• Record excerpts:
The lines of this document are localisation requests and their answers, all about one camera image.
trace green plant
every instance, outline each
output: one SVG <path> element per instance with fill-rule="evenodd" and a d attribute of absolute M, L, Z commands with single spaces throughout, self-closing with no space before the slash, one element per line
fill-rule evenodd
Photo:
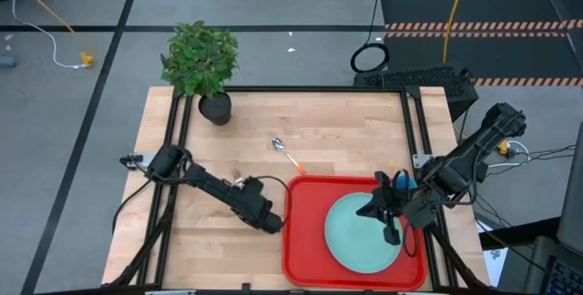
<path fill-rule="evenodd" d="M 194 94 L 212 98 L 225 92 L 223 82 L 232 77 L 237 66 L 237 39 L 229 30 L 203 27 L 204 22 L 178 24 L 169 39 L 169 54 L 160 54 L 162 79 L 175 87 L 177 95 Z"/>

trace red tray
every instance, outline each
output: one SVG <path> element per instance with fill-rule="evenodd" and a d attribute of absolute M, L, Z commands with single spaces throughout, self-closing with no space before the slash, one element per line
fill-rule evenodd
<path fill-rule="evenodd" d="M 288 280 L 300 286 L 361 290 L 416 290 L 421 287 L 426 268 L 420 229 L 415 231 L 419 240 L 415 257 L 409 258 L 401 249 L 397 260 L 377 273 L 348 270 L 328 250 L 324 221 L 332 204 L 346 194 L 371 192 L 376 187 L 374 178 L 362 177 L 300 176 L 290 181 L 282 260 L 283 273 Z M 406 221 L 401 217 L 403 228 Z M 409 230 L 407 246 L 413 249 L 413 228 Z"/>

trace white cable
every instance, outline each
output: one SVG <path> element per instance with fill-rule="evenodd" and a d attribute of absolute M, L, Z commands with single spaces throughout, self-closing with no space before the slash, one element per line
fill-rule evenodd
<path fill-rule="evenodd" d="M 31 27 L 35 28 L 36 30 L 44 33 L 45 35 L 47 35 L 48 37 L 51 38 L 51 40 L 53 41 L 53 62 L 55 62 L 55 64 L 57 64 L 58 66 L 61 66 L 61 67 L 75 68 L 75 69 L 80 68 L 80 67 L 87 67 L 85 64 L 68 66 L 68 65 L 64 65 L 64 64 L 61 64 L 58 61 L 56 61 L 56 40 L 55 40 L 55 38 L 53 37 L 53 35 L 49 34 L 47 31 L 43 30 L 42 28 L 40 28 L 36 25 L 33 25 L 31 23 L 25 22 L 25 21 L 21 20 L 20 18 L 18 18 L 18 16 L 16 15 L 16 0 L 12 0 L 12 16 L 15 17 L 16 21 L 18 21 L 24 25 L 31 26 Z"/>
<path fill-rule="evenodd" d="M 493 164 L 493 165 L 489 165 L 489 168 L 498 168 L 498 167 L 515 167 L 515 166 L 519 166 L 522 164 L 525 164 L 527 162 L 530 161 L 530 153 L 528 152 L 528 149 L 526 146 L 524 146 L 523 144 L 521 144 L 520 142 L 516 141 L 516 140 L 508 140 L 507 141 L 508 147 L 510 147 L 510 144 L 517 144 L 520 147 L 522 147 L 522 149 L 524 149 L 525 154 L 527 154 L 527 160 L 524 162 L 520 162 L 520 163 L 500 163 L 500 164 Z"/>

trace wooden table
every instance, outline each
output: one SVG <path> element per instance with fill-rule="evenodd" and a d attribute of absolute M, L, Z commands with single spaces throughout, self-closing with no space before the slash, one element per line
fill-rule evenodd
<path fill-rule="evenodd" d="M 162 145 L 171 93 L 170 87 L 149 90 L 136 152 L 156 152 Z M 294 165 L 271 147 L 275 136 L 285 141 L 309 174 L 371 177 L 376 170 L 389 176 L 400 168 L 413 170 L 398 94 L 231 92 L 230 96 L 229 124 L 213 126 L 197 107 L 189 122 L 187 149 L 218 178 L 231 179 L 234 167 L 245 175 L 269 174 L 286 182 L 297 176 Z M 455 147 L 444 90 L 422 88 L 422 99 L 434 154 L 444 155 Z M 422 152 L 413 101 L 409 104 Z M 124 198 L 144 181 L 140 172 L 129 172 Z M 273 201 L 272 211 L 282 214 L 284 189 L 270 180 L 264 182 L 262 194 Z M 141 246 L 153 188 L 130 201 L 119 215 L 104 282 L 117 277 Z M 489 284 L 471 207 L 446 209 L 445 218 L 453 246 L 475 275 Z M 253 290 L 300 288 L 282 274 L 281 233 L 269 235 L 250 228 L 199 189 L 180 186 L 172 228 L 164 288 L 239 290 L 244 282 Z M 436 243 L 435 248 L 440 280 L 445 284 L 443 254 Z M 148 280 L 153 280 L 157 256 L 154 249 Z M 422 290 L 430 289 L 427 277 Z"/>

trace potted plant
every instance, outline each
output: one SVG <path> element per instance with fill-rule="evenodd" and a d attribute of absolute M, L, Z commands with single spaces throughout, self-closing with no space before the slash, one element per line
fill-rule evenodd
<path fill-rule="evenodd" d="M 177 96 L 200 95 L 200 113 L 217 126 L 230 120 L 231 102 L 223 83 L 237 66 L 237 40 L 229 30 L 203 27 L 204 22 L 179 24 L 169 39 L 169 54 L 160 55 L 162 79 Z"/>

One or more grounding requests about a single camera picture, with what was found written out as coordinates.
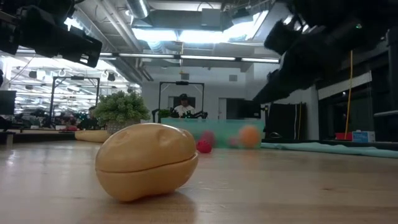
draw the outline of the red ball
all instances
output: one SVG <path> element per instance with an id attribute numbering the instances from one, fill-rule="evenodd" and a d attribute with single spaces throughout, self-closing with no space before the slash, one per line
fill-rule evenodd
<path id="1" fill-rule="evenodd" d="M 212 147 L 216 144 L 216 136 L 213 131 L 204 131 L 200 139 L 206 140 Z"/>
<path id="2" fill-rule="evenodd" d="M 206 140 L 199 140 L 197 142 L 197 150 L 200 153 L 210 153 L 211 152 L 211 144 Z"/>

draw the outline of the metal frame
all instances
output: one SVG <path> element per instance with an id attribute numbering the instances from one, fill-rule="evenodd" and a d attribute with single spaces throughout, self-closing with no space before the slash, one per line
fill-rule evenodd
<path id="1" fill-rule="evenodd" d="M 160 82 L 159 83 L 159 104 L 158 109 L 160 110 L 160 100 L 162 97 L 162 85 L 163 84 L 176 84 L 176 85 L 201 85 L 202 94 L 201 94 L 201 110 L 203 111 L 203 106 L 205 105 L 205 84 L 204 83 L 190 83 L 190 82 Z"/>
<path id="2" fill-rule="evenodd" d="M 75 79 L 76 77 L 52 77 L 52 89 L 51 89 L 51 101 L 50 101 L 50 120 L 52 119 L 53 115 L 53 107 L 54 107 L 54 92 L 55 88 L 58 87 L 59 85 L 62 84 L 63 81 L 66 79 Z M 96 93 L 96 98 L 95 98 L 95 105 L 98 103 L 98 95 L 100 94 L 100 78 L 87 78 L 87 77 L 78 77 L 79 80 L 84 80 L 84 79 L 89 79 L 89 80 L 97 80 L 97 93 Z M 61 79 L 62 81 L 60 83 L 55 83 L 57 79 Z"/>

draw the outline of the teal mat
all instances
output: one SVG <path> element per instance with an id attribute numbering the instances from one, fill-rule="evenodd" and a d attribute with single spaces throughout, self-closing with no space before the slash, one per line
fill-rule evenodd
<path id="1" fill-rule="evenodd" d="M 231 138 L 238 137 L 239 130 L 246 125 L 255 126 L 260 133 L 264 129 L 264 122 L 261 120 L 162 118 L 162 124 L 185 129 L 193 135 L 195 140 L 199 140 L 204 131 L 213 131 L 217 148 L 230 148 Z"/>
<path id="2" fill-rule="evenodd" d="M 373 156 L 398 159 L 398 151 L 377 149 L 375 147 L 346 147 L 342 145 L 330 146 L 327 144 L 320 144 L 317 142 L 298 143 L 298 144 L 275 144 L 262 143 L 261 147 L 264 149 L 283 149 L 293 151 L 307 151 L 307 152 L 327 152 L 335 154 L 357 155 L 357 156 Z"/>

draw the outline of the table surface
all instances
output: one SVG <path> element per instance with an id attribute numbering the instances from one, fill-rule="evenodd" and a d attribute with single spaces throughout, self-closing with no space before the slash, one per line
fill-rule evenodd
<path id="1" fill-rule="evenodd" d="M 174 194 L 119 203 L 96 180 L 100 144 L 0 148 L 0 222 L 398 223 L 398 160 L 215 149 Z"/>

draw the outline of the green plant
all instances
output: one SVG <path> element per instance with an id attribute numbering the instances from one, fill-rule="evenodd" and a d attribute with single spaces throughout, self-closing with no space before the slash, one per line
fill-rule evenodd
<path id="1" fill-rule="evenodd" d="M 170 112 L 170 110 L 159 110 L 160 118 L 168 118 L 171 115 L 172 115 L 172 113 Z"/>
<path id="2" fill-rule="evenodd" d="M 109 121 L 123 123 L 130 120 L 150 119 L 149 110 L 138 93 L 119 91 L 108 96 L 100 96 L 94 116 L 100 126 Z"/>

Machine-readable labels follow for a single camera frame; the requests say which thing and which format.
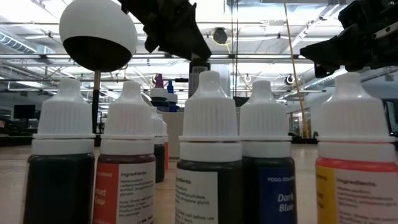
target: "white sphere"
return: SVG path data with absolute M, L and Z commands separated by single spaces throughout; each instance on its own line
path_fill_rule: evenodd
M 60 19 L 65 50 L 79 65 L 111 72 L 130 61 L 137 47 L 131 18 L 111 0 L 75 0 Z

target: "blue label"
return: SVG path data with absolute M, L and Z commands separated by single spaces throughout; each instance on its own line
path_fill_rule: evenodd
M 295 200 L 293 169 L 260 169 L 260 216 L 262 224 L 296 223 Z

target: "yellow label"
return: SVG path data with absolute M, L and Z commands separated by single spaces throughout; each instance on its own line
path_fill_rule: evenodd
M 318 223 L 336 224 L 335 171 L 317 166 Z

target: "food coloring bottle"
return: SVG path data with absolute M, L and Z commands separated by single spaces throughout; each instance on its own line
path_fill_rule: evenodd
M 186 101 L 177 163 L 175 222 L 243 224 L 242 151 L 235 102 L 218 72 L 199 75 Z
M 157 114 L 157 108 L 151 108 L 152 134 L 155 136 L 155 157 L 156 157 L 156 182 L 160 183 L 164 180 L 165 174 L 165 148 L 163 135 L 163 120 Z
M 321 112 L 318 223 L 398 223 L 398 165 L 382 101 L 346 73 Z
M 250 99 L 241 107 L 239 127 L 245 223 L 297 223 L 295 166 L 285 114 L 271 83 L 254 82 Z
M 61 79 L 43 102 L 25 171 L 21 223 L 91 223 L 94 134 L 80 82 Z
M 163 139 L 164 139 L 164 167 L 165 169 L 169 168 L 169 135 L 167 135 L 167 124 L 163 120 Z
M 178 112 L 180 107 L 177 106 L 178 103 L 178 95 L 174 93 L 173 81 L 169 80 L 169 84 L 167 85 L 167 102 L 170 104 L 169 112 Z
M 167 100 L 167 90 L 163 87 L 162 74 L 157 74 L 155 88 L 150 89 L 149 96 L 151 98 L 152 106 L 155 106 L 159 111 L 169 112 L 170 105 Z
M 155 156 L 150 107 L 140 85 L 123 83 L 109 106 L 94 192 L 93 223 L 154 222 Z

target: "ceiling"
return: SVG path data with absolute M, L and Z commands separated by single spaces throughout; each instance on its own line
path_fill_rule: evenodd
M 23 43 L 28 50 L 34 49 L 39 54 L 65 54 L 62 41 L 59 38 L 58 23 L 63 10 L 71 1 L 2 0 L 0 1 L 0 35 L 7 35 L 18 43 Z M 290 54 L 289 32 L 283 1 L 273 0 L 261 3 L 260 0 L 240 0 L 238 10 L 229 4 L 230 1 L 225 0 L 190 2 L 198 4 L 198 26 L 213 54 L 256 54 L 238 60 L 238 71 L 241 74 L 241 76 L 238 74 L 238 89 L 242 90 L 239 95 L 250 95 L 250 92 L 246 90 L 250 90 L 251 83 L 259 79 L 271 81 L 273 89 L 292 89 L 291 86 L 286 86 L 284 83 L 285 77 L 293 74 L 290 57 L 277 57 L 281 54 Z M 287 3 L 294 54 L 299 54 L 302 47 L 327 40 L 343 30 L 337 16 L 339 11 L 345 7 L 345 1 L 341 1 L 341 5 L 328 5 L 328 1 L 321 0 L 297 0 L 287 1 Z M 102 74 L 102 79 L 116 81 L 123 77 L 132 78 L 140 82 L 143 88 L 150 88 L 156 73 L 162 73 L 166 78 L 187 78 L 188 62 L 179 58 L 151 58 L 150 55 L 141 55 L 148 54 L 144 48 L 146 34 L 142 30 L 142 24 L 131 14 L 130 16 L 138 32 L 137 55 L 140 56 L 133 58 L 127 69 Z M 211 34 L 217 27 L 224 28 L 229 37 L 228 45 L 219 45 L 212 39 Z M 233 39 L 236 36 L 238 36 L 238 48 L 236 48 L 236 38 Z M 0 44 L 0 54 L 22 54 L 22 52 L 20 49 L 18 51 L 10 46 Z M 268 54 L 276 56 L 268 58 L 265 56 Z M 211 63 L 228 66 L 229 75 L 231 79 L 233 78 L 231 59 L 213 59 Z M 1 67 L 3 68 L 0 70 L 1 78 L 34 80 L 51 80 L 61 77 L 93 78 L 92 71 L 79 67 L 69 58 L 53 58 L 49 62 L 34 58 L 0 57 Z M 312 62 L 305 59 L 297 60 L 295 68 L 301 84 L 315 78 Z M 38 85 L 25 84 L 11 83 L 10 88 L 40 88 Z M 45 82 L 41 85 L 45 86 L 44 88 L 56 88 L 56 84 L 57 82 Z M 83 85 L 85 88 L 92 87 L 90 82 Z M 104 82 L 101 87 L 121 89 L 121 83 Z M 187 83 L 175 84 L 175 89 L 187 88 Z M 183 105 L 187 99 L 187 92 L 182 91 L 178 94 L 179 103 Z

• What to do:
Find the lines in the entries above where "frame" occurs, and copy each of them.

• Response to this task:
draw the outline of the metal frame
Machine-readable labels follow for a single camera frame; the requests say which thing and which format.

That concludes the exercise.